### PROBLEM DESCRIPTION
All that is wanted is the exact text of the lines below from the one with "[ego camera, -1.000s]" through the one with "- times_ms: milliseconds", inclusive, minus any pictures.

-- DATASET ENTRIES follows --

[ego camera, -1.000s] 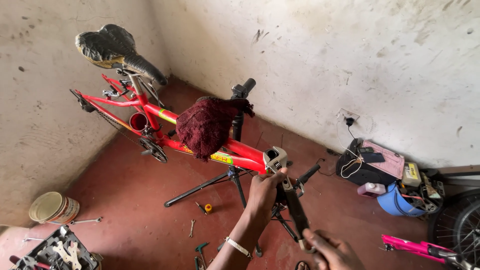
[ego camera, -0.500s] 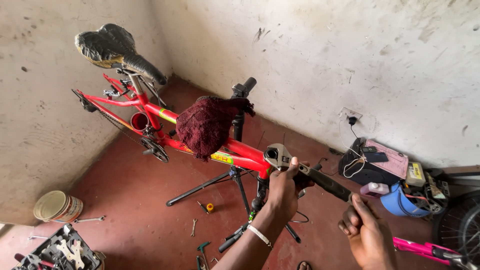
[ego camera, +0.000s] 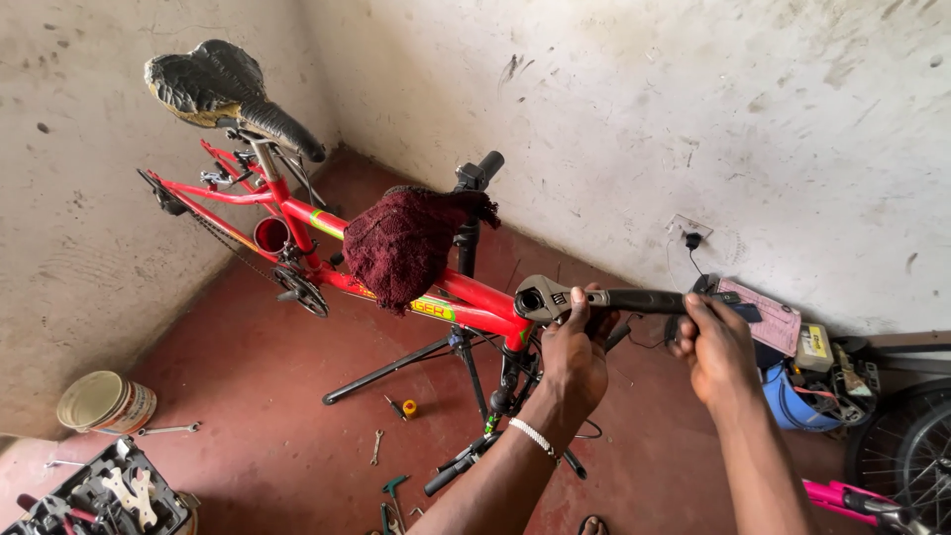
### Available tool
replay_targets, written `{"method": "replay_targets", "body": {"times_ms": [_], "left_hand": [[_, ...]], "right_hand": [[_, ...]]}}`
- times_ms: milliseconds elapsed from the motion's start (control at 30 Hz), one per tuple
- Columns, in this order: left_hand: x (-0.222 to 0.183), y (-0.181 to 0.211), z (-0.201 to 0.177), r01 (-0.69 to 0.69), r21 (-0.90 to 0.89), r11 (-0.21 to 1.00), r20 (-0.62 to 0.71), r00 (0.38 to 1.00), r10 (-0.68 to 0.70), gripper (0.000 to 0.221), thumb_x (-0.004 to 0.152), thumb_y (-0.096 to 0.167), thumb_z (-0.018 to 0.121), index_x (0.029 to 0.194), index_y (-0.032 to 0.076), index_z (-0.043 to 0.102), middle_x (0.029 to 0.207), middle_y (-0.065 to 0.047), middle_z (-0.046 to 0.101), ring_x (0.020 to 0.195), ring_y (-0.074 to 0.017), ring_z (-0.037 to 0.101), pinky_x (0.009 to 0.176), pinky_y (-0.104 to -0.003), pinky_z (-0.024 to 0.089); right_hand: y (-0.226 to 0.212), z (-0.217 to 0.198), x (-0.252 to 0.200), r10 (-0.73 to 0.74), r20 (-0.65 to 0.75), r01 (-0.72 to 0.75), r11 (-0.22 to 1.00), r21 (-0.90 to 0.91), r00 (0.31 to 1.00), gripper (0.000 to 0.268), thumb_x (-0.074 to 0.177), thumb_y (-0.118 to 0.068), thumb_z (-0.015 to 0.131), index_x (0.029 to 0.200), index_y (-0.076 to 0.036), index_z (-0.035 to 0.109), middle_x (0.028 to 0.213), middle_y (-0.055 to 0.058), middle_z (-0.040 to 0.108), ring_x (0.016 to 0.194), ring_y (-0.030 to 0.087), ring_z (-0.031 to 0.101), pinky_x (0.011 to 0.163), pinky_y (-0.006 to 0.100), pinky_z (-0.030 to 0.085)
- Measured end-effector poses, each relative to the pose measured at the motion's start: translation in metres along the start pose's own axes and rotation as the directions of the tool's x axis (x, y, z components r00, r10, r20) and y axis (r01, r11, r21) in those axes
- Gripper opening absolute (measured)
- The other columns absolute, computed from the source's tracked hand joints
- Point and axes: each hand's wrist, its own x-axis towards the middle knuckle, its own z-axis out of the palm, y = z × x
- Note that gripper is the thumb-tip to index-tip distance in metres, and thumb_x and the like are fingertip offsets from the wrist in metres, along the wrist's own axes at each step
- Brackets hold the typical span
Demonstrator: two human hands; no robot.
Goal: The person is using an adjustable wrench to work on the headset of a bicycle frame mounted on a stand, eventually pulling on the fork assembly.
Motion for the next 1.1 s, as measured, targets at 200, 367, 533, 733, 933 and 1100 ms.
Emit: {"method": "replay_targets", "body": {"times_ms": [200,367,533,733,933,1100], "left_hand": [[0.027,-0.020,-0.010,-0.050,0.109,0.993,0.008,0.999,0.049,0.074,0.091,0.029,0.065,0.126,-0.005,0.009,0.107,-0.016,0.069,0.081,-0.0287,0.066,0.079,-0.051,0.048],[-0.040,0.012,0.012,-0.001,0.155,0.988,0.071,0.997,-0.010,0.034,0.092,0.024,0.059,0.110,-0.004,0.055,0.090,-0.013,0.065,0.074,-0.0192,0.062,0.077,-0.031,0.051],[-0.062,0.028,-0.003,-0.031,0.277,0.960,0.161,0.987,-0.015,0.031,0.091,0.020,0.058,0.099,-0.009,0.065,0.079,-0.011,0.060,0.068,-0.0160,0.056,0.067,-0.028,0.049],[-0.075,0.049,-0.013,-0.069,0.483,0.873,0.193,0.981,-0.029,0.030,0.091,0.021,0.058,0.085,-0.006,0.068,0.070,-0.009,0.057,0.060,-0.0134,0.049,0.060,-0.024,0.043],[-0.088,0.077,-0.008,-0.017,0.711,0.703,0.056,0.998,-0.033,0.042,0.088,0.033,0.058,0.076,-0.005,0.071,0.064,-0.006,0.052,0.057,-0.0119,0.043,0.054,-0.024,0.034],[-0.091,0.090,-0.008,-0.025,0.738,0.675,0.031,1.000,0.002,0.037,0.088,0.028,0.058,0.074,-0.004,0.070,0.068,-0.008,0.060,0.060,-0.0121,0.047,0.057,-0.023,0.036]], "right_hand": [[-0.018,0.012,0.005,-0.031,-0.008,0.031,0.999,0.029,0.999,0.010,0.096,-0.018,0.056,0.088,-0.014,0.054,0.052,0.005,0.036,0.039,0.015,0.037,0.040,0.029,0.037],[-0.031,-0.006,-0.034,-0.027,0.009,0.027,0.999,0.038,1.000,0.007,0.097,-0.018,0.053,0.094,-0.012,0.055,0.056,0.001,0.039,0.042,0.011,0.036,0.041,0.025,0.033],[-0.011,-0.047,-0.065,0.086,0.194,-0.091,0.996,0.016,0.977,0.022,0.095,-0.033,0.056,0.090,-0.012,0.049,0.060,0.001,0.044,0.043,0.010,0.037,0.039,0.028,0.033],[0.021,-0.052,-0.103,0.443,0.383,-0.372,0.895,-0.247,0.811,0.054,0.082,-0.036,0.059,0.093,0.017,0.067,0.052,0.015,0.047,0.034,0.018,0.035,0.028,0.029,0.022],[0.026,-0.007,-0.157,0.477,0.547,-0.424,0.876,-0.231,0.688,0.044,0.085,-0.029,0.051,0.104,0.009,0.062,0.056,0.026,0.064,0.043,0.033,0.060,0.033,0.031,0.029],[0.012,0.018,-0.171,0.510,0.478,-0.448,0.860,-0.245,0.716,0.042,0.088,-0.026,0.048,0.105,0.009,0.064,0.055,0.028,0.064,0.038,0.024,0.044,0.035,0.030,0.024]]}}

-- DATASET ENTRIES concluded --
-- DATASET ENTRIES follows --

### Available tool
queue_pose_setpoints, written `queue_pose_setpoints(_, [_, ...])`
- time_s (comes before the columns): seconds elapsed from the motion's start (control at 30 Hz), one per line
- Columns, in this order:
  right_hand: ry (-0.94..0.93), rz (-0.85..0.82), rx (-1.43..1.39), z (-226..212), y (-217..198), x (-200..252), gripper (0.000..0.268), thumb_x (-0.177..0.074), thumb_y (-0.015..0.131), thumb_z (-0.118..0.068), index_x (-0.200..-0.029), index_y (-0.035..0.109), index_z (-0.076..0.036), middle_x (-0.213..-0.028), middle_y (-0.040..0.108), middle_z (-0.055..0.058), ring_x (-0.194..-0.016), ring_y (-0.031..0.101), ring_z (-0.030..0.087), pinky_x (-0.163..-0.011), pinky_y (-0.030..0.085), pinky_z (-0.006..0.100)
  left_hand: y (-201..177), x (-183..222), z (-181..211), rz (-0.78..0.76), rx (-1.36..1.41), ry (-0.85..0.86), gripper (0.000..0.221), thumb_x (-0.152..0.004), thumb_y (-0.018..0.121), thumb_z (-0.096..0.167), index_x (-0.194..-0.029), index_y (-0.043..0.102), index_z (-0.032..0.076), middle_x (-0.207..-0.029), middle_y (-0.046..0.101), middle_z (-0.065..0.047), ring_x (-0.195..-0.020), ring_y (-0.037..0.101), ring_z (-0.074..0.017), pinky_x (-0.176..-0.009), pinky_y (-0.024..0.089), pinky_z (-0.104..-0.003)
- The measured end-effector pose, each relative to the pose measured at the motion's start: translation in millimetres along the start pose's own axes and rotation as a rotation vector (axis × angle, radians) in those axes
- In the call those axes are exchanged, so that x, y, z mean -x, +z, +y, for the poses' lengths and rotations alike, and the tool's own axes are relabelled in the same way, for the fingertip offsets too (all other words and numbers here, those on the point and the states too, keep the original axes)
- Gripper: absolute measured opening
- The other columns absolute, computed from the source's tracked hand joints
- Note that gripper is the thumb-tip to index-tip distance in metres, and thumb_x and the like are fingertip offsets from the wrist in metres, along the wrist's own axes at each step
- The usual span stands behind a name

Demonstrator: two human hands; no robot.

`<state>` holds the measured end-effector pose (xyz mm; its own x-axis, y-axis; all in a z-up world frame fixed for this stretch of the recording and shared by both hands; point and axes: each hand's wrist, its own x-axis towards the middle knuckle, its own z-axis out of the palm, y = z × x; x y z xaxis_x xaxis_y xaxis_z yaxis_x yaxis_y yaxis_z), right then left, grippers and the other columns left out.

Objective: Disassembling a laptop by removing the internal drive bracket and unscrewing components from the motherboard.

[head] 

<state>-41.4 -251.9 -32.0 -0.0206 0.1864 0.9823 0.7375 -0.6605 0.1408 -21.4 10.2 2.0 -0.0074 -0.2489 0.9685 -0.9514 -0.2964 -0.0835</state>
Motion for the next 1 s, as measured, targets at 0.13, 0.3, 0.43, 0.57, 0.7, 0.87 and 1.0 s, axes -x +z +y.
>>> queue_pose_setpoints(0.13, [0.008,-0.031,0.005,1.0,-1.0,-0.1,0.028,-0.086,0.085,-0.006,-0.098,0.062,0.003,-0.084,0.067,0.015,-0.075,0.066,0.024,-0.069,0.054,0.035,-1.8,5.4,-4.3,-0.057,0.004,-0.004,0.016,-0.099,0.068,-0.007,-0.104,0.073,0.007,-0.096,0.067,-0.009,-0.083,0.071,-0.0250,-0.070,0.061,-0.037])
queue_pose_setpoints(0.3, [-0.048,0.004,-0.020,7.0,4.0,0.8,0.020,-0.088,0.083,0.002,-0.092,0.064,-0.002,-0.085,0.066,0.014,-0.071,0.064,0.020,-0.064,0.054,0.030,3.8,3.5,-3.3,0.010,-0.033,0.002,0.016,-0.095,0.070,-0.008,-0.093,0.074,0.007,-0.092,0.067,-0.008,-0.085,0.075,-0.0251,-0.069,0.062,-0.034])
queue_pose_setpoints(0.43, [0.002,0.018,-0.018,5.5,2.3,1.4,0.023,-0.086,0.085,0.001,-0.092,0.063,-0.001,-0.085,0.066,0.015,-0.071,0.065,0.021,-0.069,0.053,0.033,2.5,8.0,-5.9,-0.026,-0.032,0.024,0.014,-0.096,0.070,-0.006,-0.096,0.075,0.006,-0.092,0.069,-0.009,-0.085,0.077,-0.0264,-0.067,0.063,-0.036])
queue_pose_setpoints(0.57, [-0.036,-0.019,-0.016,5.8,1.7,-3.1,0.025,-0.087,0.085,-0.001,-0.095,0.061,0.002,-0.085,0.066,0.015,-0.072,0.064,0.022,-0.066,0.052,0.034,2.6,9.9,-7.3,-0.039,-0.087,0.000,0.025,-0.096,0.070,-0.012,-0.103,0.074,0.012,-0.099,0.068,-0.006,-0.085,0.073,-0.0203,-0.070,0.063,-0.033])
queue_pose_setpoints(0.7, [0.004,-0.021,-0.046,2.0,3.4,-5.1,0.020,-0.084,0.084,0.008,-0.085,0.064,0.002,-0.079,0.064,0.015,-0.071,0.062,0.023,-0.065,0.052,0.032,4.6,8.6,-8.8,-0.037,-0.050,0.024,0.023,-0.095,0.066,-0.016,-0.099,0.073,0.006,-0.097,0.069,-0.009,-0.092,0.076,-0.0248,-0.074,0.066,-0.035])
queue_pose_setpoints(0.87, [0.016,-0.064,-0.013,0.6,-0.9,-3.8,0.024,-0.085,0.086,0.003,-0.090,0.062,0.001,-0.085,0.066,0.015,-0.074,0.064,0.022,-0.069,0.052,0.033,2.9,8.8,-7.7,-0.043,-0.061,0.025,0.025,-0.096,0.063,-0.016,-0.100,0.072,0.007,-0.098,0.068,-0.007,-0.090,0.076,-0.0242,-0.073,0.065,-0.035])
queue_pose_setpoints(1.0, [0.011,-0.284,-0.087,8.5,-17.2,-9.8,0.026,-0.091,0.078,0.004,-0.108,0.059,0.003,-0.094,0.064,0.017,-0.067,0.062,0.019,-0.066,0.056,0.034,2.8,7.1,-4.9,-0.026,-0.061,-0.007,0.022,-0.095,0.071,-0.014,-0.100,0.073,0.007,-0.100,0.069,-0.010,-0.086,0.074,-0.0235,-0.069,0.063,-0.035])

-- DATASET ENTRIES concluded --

### SOLUTION
[ego camera, -1.000s] 
[ego camera, -0.500s] 
[ego camera, +0.000s] 
### Available tool
replay_targets, written `{"method": "replay_targets", "body": {"times_ms": [_], "left_hand": [[_, ...]], "right_hand": [[_, ...]]}}`
- times_ms: milliseconds elapsed from the motion's start (control at 30 Hz), one per tuple

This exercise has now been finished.